Opinião semelhante sobre o jogo do bicho tem o também petista Vicentinho (SP). O deputado, ex-presidente da Central Única dos Trabalhadores (CUT), defende a legalização da prática em nome da geração de empregos.
“Nunca joguei bingo, sei do apelo pela geração de empregos, mas só joguei no bicho e queria ver a atividade legalizada também”, afirma. O petista sugere que, a exemplo do que ocorre na venda de cigarros, por determinação do Ministério da Saúde, que também haja uma campanha de esclarecimento sobre os riscos do vício da jogatina.
Dossiê
Ao contrário do que afirma o líder do PT na Câmara, o jogo do bicho já foi pivô de escândalos políticos e policiais. O último deles foi em outubro de 2006, quando a Polícia Federal (PF) descobriu que R$ 5.000 dos R$ 1,7 milhão do chamado Dossiê Vedoin tinham origem em bancas de bicho do Rio de Janeiro.

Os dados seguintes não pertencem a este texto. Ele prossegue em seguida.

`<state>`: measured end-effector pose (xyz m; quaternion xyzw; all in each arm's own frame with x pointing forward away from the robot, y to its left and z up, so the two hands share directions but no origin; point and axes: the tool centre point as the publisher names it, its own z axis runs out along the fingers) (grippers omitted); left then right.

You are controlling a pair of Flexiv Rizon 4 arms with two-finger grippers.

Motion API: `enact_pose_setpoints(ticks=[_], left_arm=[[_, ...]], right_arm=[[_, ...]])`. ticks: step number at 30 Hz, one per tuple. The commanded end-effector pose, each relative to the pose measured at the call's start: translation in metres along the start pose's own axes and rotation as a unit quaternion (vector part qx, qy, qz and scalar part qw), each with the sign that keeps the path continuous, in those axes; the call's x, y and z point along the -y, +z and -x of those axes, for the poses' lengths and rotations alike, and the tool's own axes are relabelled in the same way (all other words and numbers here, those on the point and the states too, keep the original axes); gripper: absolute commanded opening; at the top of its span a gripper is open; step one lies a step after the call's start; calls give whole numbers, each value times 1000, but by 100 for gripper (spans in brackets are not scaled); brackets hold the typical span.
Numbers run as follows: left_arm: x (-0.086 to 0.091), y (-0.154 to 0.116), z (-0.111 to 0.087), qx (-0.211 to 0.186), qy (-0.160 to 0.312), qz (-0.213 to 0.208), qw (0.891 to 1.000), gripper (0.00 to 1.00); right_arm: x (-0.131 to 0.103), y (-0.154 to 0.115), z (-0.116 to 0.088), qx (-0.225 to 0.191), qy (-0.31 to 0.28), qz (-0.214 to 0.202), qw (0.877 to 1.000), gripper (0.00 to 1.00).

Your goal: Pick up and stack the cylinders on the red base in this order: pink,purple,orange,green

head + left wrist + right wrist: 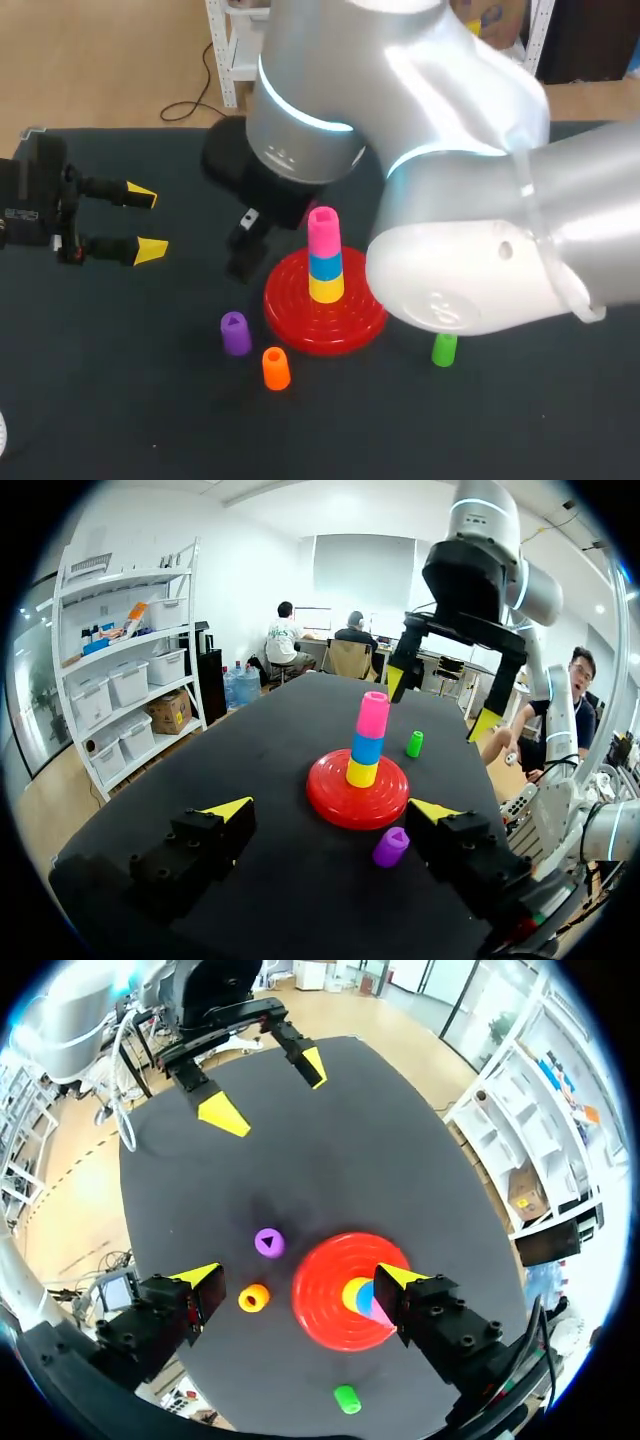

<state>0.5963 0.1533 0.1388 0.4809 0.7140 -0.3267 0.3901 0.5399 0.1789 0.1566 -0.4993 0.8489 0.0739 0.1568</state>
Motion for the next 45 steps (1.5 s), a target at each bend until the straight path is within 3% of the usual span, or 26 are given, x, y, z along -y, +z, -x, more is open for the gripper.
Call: enact_pose_setpoints(ticks=[1,8,17,32,45], left_arm=[[0,0,-2,3,2,1,1000,100],[0,0,-2,3,2,1,1000,100],[0,0,-2,3,2,1,1000,100],[0,0,-2,3,2,1,1000,100],[0,0,-2,3,2,1,1000,100]], right_arm=[[-7,2,-8,1,4,-1,1000,100],[-21,13,-17,1,17,5,1000,100],[-35,38,-5,-19,18,-8,1000,100],[-34,77,0,-46,36,-22,998,100],[-34,79,1,-44,41,-21,998,100]])
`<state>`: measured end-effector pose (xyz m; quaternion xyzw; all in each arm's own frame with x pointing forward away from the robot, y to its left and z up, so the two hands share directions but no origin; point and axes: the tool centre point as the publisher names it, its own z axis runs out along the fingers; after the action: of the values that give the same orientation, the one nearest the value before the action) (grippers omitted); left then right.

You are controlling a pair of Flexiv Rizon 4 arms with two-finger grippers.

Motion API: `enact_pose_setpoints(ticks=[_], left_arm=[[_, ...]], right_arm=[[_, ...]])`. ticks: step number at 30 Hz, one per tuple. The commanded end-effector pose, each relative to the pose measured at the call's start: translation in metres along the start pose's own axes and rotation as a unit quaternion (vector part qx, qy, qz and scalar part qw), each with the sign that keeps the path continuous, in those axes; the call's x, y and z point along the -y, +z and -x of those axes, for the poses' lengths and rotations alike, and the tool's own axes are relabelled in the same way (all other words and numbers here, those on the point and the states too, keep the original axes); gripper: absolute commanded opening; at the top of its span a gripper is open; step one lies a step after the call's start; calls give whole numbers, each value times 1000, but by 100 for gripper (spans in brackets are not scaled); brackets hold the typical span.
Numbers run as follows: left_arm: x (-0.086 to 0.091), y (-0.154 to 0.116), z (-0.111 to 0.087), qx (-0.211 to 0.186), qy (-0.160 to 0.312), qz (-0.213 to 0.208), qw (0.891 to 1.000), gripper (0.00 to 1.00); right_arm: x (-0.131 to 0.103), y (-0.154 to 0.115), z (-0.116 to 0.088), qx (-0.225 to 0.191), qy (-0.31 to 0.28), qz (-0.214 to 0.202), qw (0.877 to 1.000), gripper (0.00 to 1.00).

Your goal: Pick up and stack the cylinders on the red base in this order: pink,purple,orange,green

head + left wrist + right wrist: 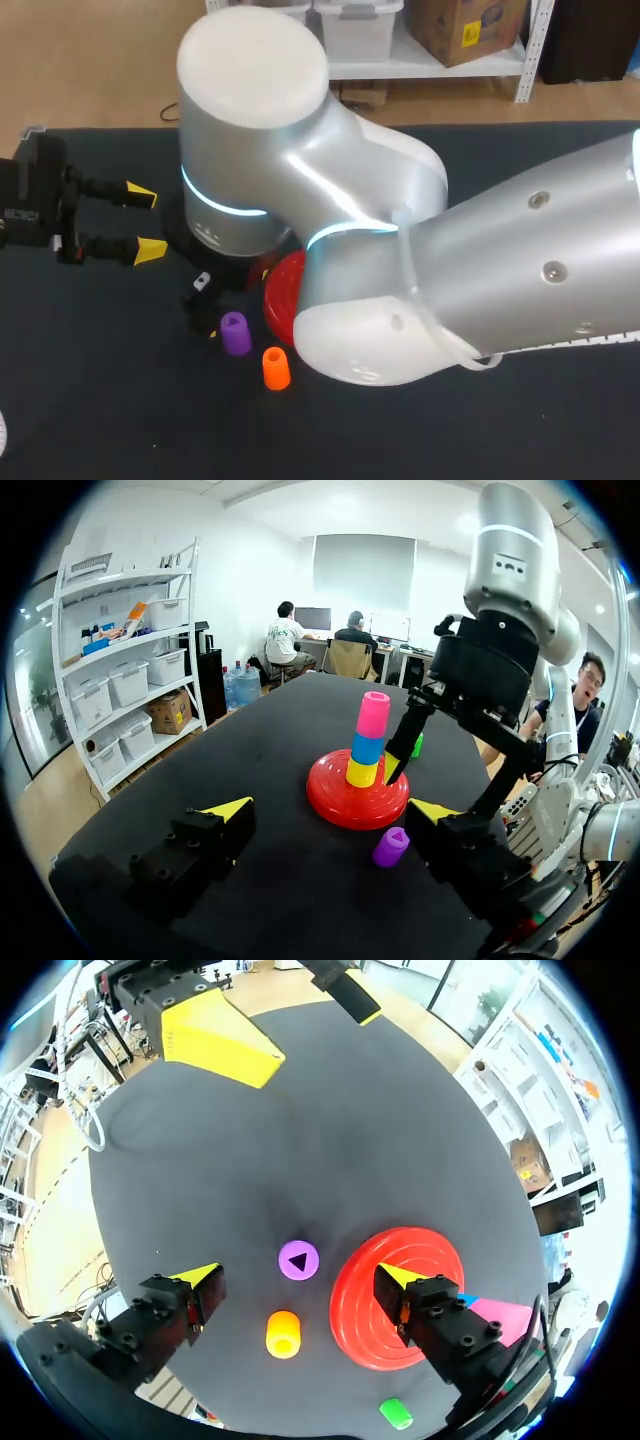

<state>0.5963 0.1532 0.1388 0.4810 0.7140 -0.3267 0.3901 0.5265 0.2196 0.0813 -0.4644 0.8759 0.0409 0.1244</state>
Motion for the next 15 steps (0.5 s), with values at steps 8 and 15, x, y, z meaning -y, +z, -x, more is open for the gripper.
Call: enact_pose_setpoints(ticks=[8,15], left_arm=[[0,0,-2,3,2,1,1000,100],[0,0,-2,3,2,1,1000,100]], right_arm=[[0,-1,-1,2,1,-2,1000,100],[2,16,-5,-40,15,-33,999,100]])
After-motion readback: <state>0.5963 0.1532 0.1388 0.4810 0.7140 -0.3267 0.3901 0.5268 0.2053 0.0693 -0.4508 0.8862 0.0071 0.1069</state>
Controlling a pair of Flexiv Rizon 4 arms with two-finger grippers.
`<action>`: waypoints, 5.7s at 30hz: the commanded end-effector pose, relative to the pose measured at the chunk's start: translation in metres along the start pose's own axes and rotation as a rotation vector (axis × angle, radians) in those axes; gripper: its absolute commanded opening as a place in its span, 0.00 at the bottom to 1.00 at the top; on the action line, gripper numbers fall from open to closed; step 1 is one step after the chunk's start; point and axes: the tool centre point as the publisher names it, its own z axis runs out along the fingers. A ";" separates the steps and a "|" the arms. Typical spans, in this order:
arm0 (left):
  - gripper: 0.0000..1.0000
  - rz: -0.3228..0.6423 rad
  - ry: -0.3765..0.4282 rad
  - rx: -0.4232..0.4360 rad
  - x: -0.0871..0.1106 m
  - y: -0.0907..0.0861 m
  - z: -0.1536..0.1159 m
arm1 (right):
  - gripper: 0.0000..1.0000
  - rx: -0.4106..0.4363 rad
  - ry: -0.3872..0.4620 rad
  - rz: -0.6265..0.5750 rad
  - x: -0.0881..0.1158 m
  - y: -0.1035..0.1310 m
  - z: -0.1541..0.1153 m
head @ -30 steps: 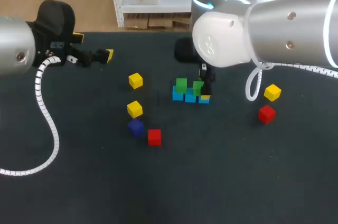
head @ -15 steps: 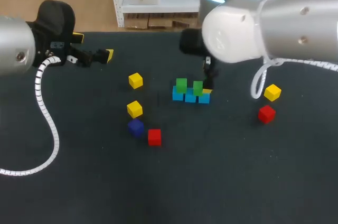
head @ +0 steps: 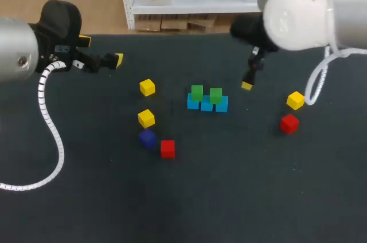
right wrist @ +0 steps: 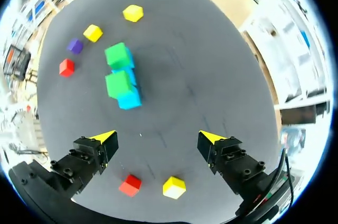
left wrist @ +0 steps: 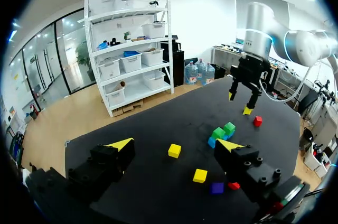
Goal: Place the blue cubes, place green cubes on the blue cubes, place the yellow cubes on the green cubes, then place the red cubes on the yellow cubes, and place purple cube on the red cubes.
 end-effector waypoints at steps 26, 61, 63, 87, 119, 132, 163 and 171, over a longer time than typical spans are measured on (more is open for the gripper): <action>1.00 0.002 -0.006 0.017 0.001 0.004 -0.001 | 1.00 0.020 0.101 0.421 0.107 -0.037 0.013; 1.00 0.002 -0.006 0.017 0.001 0.004 -0.001 | 1.00 0.084 -0.035 0.291 0.089 -0.024 0.012; 1.00 0.002 -0.006 0.017 0.001 0.004 -0.001 | 1.00 0.062 -0.124 0.311 0.085 -0.025 0.006; 1.00 0.002 -0.006 0.017 0.001 0.004 -0.001 | 1.00 0.272 -0.500 0.518 0.100 -0.098 -0.084; 1.00 0.002 -0.006 0.017 0.001 0.004 -0.001 | 1.00 0.292 -0.591 0.590 0.113 -0.109 -0.091; 1.00 0.103 0.029 0.023 -0.005 -0.002 -0.009 | 1.00 0.292 -0.591 0.590 0.113 -0.109 -0.091; 1.00 0.419 0.618 0.241 0.064 -0.080 0.070 | 1.00 0.292 -0.591 0.590 0.113 -0.109 -0.091; 1.00 0.363 0.670 0.220 0.092 -0.085 0.081 | 1.00 0.292 -0.591 0.590 0.113 -0.109 -0.091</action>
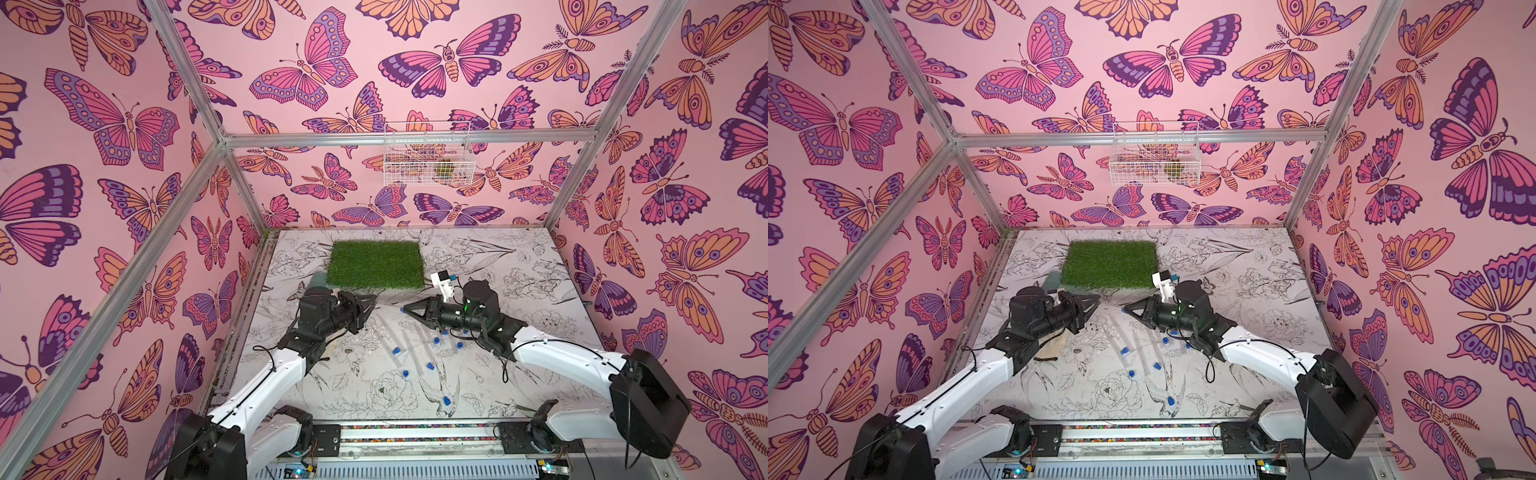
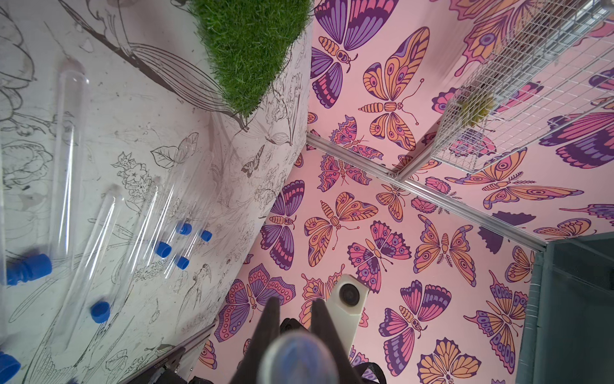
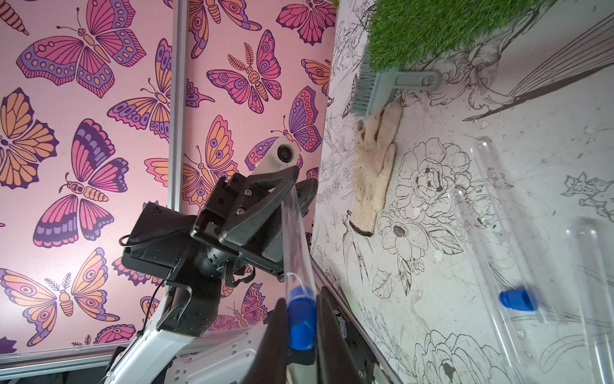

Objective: Remove stoppers from test tubes
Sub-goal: Open the stopper on the test tube.

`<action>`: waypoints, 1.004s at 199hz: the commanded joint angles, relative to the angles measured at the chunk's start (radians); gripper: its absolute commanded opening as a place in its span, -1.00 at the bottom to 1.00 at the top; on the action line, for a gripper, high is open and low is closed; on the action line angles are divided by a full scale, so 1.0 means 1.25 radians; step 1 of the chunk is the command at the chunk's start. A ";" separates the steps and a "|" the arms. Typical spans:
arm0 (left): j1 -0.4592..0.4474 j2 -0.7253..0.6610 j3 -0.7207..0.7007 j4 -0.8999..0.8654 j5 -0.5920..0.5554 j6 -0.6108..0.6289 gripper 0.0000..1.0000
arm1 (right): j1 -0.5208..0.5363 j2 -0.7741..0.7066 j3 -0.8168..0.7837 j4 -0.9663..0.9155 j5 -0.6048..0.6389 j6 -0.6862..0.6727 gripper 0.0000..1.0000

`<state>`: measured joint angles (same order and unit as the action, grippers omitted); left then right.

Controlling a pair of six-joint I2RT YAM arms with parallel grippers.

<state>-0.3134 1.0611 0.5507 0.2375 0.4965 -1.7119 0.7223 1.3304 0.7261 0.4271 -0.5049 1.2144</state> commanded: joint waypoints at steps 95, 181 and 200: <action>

O dinheiro, supostamente usado por petistas para comprar o dossiê que vincularia políticos do PSDB à máfia das ambulâncias, passou por bancas de Antonio Petrus Kalil, conhecido como Turcão, um dos principais donos do jogo do bicho no Rio de Janeiro.
Mais fiscalização
O ex-presidente da CPI dos Bingos Efraim Moraes (DEM-PB) acredita que o governo federal também tem que estabelecer mecanismos de fiscalização e não deixar o tema apenas sob responsabilidade dos estados. “Quanto mais fiscalização, melhor. Deveríamos ter a participação dos ministérios da Justiça ou do Esporte e das prefeituras”, diz Efraim.
Por enquanto, o senador do Democratas diz apenas que aguarda a posição do governo sobre a regulamentação do setor. “Sou a favor da legalização, mas desde que se criem empregos com carteira assinada e se tenha a fiscalização mais rígida possível”, pondera.
No Senado, o projeto de lei (PLS 359/2007) com tramitação mais avançada é o de autoria do presidente da Casa, Garibaldi Alves. A proposta aguarda, desde agosto de 2007, parecer do senador Mozarildo Cavalcanti (PTB-RR), relator da matéria na Comissão de Constituição e Justiça (CCJ). O site entrou em contato com o senador do PTB, mas ele não retornou os pedidos de entrevista até o fechamento desta edição.
Mudança na tributação
Atualmente tramitam no Congresso cerca de 80 propostas sobre o assunto, a maioria delas propondo a regulamentação dos bingos. Para o presidente da Associação Brasileira de Bingos (Abrabin), Olavo Sales da Silveira, a legislação precisa ser rígida, mas não restritiva sobre as atividades das casas de bingo. O principal ajuste pretendido pelo setor, segundo Sales, é garantir que a tributação de impostos respeite a maneira de funcionar dos bingos.
A idéia, diz o presidente da Abrabin, é taxar a compra de cartelas ou o número de apostas e não os prêmios ganhos pelos apostadores. Ou taxar apenas a diferença entre o valor apostado e os prêmios ganhos num único dia pelos jogadores. Além disso, os bingos pagariam um percentual fixo sobre o que eles chamam de giro de apostas.
Nesse caso, os bingos se comprometeriam a pagar até 80% do valor apostado. “Isso faz parte de uma estudo feito para a Abrabin pelo ex-secretário da Receita Federal Osiris Lopes Filho e precisa ser emendado no projeto que for realmente para a votação no Congresso”, argumenta Sales.
Sobre a transferência da responsabilidade da fiscalização, o presidente da Abrabin diz que, para o setor, isso não faz diferença. “O importante é regulamentar e não importa se vai ser federal ou estadual”, afirma. Sales vê com ressalvas a possibilidade de legalização do jogo do bicho. “Acho que o controle é mais do que desejável, mas como o governo vai fiscalizar o jogo do bicho? Como eles vão ser interligados com as secretarias de Fazenda ou a Receita Federal?”, questiona.